Штурм Яицкой крепости. Малые дети. Оренбург.

1
   Свадьбы прошли шумно. Обе пары молодых были своей судьбой довольны выше меры. Особенно ликовал, сидя на пиру рядом с своей ненаглядной Марфочкой, Ваня Почиталин. Девятнадцатилетний парень, он успел отпустить русую бородку и походил на заправского казака.
   Пугачёв в церкви не был, он приехал с военного ученья к свадебному столу.
   Пир шел горой до третьих петухов. Выпито, съедено было много, у залихватских плясунов поотлетели каблуки. В плясы вступил и сам Емельян Иваныч. Он держал себя не так, как в Берде, в царском дворце своем — сановито да важно, а попросту, без затей, и лихо отплясывал с веселыми девахами. Сам заводил игры, первым был запевалою. И уж не просто песня, а зычный, в полсотни глоток, рев сотрясал стены, колебал хвостатые огоньки свечей.
   Со свадебного пира дважды бегал Емельян Иваныч на работы. Копачи и плотники вели подкоп внатуг, без передыху. В траншее горело множество восковых и сальных свечей. Пробовали зажигать смоляные факелы, но они очень чадили.
   — Вздых спирает, — жаловались землекопы, — шибко тяжело дышать.
   — Да уж порадейте, детушки, таперь недолго, — подбадривал их Пугачёв.
   И велел в потолке минной траншеи сверлить отдушины наружу, через три сажени одна от другой.
   Поздним часом гости со свадебной пирушки разошлись. Остались мертвецки пьяные да почтенные старики. Обе пары молодых, на разубранных тройках с бубенцами, отправились по домам. Гости пожелали им покойной ночи, всяческих успехов в жизни и дали в их честь ружейный залп.
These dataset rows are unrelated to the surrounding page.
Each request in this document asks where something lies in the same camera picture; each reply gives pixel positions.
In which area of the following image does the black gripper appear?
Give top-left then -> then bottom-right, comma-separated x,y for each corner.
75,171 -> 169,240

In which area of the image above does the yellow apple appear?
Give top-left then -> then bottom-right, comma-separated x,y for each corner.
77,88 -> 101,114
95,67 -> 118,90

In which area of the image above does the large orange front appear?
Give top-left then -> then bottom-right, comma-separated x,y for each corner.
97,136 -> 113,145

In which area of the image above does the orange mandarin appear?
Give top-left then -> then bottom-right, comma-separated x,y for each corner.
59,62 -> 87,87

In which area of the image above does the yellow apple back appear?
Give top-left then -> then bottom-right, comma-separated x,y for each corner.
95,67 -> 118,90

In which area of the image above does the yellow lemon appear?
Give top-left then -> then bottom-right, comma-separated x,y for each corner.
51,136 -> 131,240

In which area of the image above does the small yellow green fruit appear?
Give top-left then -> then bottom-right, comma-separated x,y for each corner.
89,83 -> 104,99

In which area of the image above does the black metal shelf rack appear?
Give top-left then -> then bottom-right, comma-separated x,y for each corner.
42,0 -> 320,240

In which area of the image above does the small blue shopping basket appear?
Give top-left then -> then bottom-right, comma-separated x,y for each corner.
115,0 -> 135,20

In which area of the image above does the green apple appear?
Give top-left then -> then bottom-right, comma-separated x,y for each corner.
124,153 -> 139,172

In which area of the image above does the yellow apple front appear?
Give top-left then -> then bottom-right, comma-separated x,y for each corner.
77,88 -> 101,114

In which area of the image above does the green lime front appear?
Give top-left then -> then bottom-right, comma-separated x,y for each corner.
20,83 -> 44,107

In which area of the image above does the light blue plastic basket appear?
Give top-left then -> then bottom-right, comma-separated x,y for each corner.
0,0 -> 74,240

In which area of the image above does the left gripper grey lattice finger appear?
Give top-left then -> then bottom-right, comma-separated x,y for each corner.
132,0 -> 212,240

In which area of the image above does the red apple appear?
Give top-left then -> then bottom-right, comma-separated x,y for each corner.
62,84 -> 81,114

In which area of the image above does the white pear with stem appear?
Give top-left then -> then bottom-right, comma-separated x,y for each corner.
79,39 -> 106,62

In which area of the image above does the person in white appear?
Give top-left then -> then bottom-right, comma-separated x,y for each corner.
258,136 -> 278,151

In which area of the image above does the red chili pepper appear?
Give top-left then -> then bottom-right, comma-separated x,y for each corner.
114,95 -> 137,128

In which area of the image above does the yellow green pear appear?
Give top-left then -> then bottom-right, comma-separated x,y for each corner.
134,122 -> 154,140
   И лишь залп отгремел, оба старика-сторожа на колокольне враз вскочили и закричали что есть силы:
   — Посма-а-атривай!
   — Послу-у-шивай!
   И на батареях шевельнулись. Но снова все стало спокойно: песня, бубенцы, скрипка на морозном воздухе пиликает.
   Из соборной сторожки вылез старый пономарь Наумыч, постоял, посмотрел на заветные семь звезд, потянулся к веревке и отбрякал в колокол десять раз. Надо бы еще надбавить, да дюже студено, и глаза слипаются, сон долит… Ох, господи, твоя воля… Который же час-то взаправду? Чегой-то и петух не кукарекает: то ли спит, то ли сдох вовсе? Всякому дыханию свой конец приходит.
   К 20 января подкоп был готов. Длина его тщательно промерена — около пятидесяти сажен, и надсмотрщик Яков Кубарь заверил царя-батюшку, что землекопы стоят уже под валом укрепления.
   Темная ночь, небо в хмаре. Тишина. Пугачёв с ближними торопится к подкопу.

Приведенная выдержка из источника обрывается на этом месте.